Doi : 10.1016/j.amjsurg.2021.01.043 
Joshua Purvis a, Chandler McLeod a, Blair Smith b, Babak J. Orandi a, Cozette Kale a, David S. Goldberg c, Devin E. Eckhoff d, Jayme E. Locke a, Robert M. Cannon a,
a University of Alabama at Birmingham, Department of Surgery, Division of Transplantation, Birmingham, AL, USA 
b University of Alabama at Birmingham, Department of Anesthesia, Birmingham, AL, USA 
c University of Miami Miller School of Medicine, Department of Medicine, Miami, FL, USA 
d Beth Israel Deaconess Medical Center, Department of Surgery, Boston, MA, USA 

Corresponding author. 748 LHRB, 701 19th Street South, Birmingham, AL, 35294, USA.748 LHRB701 19th Street SouthBirminghamAL35294USA

Abstract

Background

There are little data to compare the post-transplant survival between lung-liver transplant (LLT) and liver-alone recipients. This study was undertaken to compare survival between LLT and liver-alone transplant.

Methods

UNOS data for patients undergoing LLT from 2002 to 2017 was analyzed. LLT recipients (n = 81) were matched 1:4 to liver-alone recipients (n = 324) by propensity score and patient survival was compared in the matched cohorts.

Results

Unadjusted 1, 3, and 5-year patient survival in the matched cohort was significantly worse in the LLT (82.5%, 72.2%, and 62.2%) versus liver-alone (92.2%, 82.8%, and 80.9%; p = 0.005).

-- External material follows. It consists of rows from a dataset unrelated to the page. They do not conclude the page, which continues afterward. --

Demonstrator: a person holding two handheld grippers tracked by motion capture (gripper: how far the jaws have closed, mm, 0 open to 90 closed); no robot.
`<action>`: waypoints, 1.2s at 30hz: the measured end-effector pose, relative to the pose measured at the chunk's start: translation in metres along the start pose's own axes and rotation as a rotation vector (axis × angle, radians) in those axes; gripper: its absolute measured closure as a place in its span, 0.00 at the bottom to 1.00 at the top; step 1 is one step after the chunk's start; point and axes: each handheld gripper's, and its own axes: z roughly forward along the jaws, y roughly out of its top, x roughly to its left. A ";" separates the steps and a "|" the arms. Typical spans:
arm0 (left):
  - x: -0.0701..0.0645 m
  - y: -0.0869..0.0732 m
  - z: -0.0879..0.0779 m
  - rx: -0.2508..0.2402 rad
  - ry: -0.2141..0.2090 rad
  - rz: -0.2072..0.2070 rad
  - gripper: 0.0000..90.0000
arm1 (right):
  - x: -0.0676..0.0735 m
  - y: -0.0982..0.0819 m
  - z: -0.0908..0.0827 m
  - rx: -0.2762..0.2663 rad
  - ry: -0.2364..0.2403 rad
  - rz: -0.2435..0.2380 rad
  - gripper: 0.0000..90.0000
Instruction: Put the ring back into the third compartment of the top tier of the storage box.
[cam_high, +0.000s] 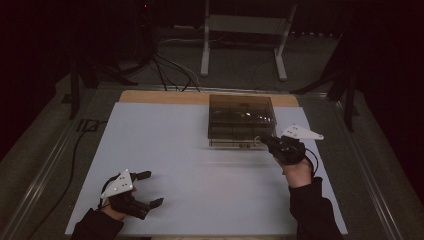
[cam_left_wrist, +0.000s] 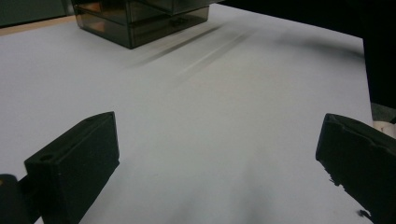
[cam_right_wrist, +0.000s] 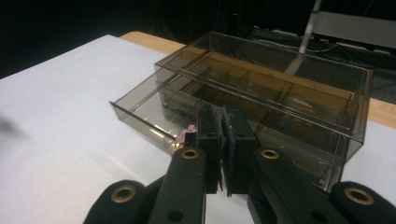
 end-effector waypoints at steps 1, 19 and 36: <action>0.000 0.000 0.000 0.002 0.001 0.001 0.01 | -0.001 0.000 0.000 0.001 -0.007 0.004 0.97; 0.000 -0.001 0.001 0.007 0.002 0.000 0.01 | -0.025 -0.002 0.015 0.003 -0.117 0.044 0.97; 0.001 0.000 0.001 0.006 0.005 -0.001 0.01 | -0.038 -0.004 0.032 0.050 -0.164 0.075 0.97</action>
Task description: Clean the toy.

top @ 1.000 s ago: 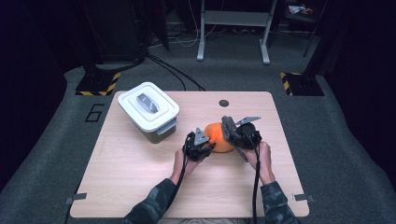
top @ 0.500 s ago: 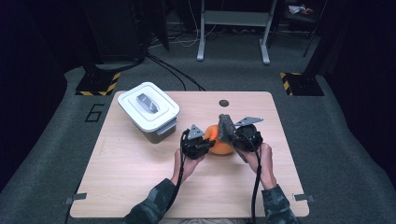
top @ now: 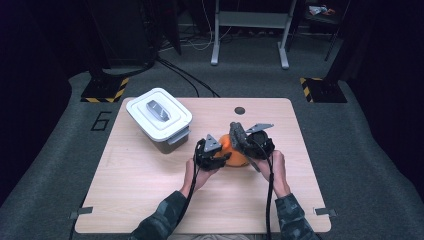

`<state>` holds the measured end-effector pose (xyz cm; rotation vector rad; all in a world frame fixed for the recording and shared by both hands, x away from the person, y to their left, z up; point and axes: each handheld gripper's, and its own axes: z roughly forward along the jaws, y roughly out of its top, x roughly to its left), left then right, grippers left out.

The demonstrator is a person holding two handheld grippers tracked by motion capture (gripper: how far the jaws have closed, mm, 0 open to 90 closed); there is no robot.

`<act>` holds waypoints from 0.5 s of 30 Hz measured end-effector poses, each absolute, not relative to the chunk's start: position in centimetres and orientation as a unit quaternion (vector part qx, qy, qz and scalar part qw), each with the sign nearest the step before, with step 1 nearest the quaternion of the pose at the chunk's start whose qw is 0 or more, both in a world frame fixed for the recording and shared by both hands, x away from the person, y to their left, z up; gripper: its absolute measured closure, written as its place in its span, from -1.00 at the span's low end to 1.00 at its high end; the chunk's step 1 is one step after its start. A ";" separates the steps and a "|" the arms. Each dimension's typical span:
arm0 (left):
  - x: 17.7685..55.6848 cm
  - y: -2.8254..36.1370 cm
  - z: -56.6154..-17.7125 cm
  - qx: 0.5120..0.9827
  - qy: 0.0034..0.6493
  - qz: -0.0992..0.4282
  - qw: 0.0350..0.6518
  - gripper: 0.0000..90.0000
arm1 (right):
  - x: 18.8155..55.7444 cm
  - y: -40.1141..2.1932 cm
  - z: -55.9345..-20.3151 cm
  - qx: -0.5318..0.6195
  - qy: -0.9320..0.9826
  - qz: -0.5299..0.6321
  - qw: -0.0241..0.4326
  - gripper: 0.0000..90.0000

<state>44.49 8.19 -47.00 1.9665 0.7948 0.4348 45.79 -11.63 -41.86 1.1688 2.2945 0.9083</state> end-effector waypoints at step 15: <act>45.0 8.7 -47.4 0.790 0.353 0.176 0.470 0.68 | 45.5 -10.2 -41.1 0.407 0.823 0.329 0.221 0.62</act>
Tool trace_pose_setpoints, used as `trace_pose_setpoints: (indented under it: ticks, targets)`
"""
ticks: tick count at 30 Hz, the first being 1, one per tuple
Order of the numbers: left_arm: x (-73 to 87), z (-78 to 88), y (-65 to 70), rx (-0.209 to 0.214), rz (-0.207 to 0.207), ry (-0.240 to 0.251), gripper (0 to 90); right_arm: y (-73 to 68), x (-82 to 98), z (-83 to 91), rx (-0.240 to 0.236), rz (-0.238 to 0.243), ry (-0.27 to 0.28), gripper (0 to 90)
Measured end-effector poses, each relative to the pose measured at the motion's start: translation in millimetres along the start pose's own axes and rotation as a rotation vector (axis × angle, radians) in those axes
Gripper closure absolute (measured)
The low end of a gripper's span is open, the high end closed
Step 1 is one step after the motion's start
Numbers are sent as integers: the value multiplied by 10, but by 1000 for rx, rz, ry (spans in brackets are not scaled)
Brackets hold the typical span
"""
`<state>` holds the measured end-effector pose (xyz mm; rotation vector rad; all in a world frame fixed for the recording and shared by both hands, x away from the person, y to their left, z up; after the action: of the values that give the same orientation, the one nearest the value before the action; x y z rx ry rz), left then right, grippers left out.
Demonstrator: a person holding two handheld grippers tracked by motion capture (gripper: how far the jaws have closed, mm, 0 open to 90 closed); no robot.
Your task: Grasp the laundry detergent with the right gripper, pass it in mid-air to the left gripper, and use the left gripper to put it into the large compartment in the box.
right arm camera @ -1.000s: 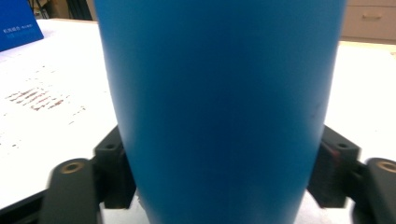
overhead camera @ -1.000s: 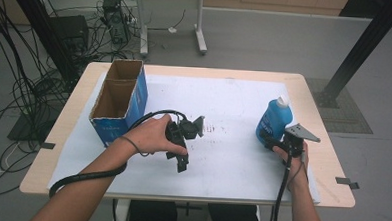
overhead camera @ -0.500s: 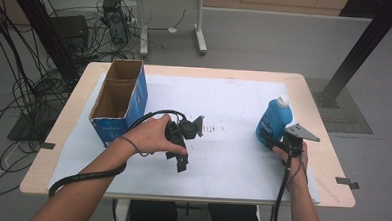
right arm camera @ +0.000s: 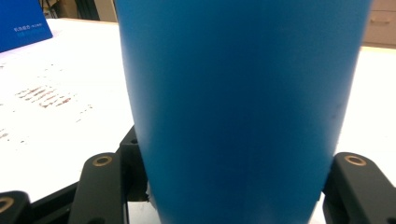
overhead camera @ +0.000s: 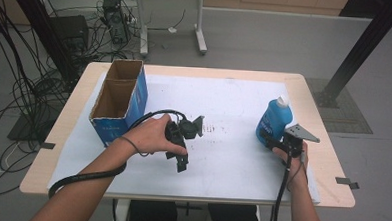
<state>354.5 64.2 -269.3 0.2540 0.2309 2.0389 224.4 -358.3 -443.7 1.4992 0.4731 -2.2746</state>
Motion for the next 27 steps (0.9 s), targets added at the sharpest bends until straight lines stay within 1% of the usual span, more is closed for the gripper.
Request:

This difference persisted after adjusting for covariates with residual imbalance (HR 2.05, 95% CI 1.37–3.08; p = 0.001).

Conclusion

LLT has significantly worse survival than liver-alone transplant. With an increasing organ shortage, medical necessity criteria such as those developed for simultaneous liver-kidney transplantation should be developed for simultaneous lung-liver transplants to assure liver allografts are only allocated when truly needed.

Le texte complet de cet article est disponible en PDF.

Highlights

There are no current criteria to guide allocation of lung-liver transplants.
Lung-liver recipients often have compensated liver disease with a low MELD score.
Survival after lung-liver transplant is inferior to that after liver transplant alone.
Necessity criteria are needed to ensure liver-lung transplants are truly warranted.

Le texte complet de cet article est disponible en PDF.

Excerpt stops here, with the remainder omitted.